▶ **TRY IT**: Of the lines listed below, return exactly those that run from the line containing "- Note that" through the line containing "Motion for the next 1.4", both included.

▶ **DATA UNDER STUDY**:
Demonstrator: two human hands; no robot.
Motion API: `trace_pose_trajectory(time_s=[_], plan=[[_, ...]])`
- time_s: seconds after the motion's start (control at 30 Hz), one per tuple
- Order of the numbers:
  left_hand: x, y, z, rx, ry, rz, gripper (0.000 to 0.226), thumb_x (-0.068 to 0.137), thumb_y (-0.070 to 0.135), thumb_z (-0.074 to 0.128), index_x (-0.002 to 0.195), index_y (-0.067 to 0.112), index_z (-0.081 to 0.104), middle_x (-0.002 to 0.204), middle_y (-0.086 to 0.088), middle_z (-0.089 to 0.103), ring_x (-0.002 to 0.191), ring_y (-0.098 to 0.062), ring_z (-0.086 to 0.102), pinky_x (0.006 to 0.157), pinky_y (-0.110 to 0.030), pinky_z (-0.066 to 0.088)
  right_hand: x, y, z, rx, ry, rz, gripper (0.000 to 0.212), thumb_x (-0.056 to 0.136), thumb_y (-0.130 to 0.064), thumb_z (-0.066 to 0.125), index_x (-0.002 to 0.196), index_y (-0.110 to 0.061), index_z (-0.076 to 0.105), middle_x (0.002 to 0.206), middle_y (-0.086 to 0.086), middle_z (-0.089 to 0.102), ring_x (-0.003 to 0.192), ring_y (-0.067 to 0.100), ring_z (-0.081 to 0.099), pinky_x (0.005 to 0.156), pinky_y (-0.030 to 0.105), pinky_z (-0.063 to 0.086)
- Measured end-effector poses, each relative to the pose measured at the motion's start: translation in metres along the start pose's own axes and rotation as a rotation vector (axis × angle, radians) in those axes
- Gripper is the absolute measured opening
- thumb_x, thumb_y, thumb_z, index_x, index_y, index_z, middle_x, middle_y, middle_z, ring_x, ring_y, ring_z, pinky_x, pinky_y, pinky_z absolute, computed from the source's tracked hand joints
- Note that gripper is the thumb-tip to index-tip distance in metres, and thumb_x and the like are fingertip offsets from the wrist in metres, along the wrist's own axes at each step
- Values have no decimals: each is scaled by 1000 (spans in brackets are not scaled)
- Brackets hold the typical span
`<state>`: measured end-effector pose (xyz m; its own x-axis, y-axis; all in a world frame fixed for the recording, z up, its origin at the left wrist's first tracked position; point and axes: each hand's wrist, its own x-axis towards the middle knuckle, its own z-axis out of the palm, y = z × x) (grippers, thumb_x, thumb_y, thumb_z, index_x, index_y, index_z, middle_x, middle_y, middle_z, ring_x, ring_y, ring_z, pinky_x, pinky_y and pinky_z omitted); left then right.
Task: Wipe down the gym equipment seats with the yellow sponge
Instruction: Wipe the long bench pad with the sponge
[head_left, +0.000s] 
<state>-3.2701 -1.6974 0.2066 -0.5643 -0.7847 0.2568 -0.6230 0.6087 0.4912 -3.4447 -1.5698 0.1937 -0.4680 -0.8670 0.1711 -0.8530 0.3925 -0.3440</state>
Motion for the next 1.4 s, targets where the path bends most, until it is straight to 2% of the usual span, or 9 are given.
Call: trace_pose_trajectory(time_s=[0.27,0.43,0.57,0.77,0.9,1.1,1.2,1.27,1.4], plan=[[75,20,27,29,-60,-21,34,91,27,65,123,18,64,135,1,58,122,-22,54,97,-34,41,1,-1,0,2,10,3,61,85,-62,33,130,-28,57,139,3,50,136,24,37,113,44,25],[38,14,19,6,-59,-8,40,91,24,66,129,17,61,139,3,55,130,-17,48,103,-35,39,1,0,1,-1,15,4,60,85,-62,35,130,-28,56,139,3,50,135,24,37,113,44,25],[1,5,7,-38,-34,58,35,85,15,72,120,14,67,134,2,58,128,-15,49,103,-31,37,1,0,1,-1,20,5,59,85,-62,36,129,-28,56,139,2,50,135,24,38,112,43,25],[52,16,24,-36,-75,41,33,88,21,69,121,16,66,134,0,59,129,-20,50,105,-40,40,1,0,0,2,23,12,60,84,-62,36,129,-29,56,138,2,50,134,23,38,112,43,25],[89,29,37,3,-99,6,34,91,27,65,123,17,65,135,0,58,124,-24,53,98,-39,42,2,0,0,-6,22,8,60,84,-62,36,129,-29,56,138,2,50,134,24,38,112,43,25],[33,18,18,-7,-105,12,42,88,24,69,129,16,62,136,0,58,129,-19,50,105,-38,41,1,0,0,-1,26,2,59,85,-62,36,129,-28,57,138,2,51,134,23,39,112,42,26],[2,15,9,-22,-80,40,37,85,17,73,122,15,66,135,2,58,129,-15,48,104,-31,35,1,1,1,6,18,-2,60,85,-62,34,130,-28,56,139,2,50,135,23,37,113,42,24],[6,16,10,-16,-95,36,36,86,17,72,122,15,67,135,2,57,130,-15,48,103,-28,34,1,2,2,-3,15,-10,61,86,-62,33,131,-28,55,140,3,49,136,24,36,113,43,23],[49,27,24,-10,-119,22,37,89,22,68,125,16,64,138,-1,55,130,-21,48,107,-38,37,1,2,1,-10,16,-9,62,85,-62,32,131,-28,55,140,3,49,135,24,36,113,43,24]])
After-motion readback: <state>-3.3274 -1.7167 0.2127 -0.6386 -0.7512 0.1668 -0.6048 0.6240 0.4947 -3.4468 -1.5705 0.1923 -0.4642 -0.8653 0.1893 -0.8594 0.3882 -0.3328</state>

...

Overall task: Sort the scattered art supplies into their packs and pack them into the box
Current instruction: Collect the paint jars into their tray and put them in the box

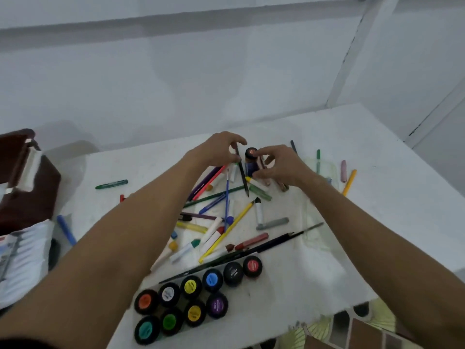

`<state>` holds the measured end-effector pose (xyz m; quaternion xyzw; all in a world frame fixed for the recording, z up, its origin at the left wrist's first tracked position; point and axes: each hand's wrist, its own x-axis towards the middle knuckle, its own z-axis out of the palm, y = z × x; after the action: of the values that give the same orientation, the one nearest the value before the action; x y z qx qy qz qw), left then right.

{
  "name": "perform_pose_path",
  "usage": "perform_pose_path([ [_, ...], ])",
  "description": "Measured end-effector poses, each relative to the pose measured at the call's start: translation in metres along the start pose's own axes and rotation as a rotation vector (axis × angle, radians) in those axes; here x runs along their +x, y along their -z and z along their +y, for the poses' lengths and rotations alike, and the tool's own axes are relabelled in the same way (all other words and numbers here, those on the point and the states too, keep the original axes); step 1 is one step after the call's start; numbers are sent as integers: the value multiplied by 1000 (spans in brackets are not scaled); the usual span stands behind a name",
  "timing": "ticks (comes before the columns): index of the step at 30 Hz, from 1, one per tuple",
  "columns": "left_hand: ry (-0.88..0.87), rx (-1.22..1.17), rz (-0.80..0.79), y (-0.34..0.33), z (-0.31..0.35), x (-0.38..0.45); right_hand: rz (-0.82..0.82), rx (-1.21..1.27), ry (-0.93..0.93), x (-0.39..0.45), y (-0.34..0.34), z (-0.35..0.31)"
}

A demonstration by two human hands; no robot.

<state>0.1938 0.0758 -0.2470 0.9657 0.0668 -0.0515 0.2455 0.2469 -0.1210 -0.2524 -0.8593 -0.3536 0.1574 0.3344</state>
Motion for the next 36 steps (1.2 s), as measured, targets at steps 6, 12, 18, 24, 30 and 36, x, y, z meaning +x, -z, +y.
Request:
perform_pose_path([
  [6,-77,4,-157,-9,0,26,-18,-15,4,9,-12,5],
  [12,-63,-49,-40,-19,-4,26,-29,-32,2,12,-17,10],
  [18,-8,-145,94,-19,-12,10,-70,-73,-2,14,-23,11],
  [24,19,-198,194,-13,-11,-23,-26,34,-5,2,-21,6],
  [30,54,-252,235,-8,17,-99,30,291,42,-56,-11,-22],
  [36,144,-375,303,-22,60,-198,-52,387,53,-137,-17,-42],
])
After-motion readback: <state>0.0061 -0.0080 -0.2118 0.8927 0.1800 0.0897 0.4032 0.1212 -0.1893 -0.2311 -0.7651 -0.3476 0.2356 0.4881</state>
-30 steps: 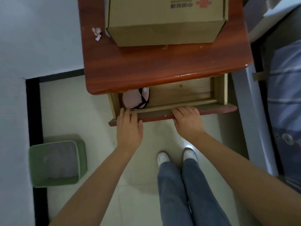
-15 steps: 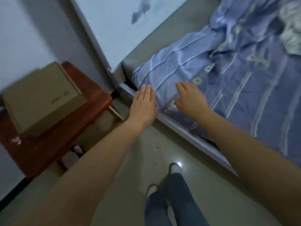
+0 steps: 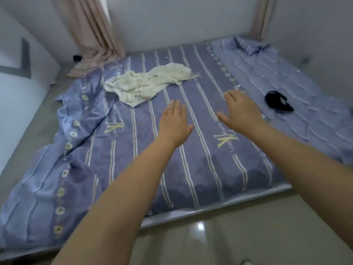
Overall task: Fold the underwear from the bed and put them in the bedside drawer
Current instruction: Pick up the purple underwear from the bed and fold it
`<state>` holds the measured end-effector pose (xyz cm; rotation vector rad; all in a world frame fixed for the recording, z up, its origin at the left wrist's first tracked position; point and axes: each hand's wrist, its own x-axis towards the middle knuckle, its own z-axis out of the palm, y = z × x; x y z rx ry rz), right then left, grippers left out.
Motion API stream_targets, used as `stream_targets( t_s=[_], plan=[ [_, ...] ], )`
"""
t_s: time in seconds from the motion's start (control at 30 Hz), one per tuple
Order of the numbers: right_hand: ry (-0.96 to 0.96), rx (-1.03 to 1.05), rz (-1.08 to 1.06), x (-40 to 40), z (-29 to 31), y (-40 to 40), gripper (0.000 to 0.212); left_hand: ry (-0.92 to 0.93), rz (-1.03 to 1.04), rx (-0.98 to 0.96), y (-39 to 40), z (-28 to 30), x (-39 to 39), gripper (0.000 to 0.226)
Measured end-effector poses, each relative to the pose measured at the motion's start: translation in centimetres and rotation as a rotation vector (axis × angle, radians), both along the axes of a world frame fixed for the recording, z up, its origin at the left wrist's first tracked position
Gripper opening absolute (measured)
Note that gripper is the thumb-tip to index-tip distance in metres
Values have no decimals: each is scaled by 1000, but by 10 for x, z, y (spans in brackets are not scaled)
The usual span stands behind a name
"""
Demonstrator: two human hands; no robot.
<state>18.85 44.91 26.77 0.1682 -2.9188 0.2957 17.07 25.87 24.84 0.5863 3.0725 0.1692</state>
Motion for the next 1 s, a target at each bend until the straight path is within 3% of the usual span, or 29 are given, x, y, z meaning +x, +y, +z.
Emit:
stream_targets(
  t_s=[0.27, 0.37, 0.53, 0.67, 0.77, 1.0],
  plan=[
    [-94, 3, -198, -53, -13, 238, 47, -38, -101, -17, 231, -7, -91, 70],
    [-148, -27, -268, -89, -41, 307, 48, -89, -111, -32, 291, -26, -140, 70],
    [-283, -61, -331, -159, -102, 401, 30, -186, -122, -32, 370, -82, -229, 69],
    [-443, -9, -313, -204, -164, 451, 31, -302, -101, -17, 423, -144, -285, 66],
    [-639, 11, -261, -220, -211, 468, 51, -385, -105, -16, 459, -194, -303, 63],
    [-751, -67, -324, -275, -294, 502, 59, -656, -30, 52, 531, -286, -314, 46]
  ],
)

▶ **EXERCISE RESPONSE**:
- Note that gripper is the thumb-tip to index-tip distance in metres, and thumb_x and the like are fingertip offsets from the wrist in metres, along the wrist's own axes at each step
- Values have no decimals: each is scaled by 1000 (spans in brackets are not scaled)
- Brackets hold the typical span
`<state>`: measured end-effector pose (xyz m; its own x-axis, y-axis; all in a world frame fixed for the recording, z up, its origin at the left wrist's first tracked position; point and axes: each hand's wrist, its own x-axis towards the middle knuckle, its own z-axis out of the palm, y = z × x) (grippers, thumb_x, thumb_y, thumb_z, index_x, index_y, index_z, middle_x, middle_y, middle_z, ring_x, ring_y, ring_z, pinky_x, pinky_y and pinky_z omitted); left then right.
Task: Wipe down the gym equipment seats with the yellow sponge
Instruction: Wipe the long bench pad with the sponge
[head_left, +0.000s] 
<state>-3.2701 -1.6974 0.2066 -0.5643 -0.7847 0.2568 -0.6230 0.6087 0.4912 -3.4447 -1.5698 0.1937 -0.4680 -0.8670 0.1711 -0.8530 0.3925 -0.3440</state>
Motion for the next 1.4 s, targets where the path bends most, until it is straight to 2% of the usual span, or 9 are given.

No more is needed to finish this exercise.